6. The method according to any one of claims 1-4, characterized in that, The source data includes address data and coordinates; after acquiring the map-related source data, the method further includes: Extract the address data and coordinates from the source data; Based on the address data and coordinates, the source data is classified and split to obtain address type, address name, and building address.
7. The method according to claim 6, characterized in that, The target data includes address number data, and the method further includes: Update the address data on the map based on the target data.
8. A distributed data processing device, characterized in that, include: The first data processing module is used to acquire source data related to the map and divide the source data into tile grids within different tiles; The second data processing module is used to determine a first target tile based on each tile, and to determine the first adjacent edge data located in the edge region of the first target tile and adjacent to at least one first adjacent tile from the source data in the first target tile, and to expand the first adjacent edge data into the corresponding first adjacent tile to obtain each tile to be deduplicated, wherein the tile to be deduplicated includes its own source data and the first adjacent edge data expanded from the first target tile; The third data processing module is used to independently perform data deduplication processing in each of the tiles to be deduplicated through distributed computing to obtain target data, which is used to update the map.
9. A distributed data processing device, characterized in that, include: At least one processor and memory; The memory stores computer-executed instructions; The at least one processor executes computer execution instructions stored in the memory, causing the at least one processor to perform the distributed data processing method as described in any one of claims 1 to 7.

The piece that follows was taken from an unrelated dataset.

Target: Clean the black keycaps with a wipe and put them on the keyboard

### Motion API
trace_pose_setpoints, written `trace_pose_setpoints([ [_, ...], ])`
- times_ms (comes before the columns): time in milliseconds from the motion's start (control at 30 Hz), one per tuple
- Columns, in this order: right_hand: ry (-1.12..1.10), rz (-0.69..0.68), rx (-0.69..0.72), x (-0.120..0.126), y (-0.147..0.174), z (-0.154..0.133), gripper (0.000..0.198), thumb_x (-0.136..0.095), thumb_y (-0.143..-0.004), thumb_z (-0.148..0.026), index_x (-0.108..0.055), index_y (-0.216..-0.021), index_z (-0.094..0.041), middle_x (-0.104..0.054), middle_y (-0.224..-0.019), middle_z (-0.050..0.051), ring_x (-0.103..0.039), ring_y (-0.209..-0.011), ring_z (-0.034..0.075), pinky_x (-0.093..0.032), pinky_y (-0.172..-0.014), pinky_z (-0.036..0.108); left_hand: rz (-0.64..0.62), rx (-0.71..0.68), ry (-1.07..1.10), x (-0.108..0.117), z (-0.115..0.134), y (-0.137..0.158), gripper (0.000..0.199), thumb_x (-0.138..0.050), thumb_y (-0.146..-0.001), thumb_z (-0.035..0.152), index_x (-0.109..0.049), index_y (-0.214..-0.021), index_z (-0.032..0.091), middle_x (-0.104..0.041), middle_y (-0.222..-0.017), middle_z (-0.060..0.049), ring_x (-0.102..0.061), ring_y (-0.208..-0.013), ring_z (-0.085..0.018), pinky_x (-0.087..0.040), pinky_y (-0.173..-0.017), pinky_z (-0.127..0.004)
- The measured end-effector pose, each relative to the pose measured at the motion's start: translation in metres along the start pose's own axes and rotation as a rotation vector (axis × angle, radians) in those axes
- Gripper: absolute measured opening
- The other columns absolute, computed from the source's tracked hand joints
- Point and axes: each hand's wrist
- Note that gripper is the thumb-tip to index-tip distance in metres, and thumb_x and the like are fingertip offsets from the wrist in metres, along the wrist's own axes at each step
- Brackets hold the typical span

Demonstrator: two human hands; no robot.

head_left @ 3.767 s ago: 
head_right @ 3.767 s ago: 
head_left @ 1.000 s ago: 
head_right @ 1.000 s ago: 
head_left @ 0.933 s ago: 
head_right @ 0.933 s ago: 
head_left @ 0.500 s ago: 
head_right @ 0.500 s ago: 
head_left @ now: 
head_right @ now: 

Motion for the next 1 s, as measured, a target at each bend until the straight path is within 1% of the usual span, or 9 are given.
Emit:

10. A map updating system, characterized in that, include: The system includes a source data collection terminal and a source data processing cloud platform; wherein the source data processing cloud platform comprises a processing device, a map update module, and a map distribution module. The source data collection terminal is used to acquire map-related source data and transmit the source data to the processing device; The processing device is used to divide the source data into tile grids within different tiles; determine a first target tile based on each tile, and determine first adjacent edge data located in the edge region of the first target tile and adjacent to at least one first adjacent tile from the source data within the first target tile; expand the first adjacent edge data into the corresponding first adjacent tile to obtain each tile to be deduplicated, wherein each tile to be deduplicated includes its own source data and the first adjacent edge data expanded from the first target tile; perform data deduplication processing independently within each tile to be deduplicated through distributed computing to obtain target data, and transmit the target data to the map update module; The map update module is used to update the map according to the target data and transmit the updated map to the map distribution module; The map distribution module is used to distribute the updated map to the corresponding terminal devices.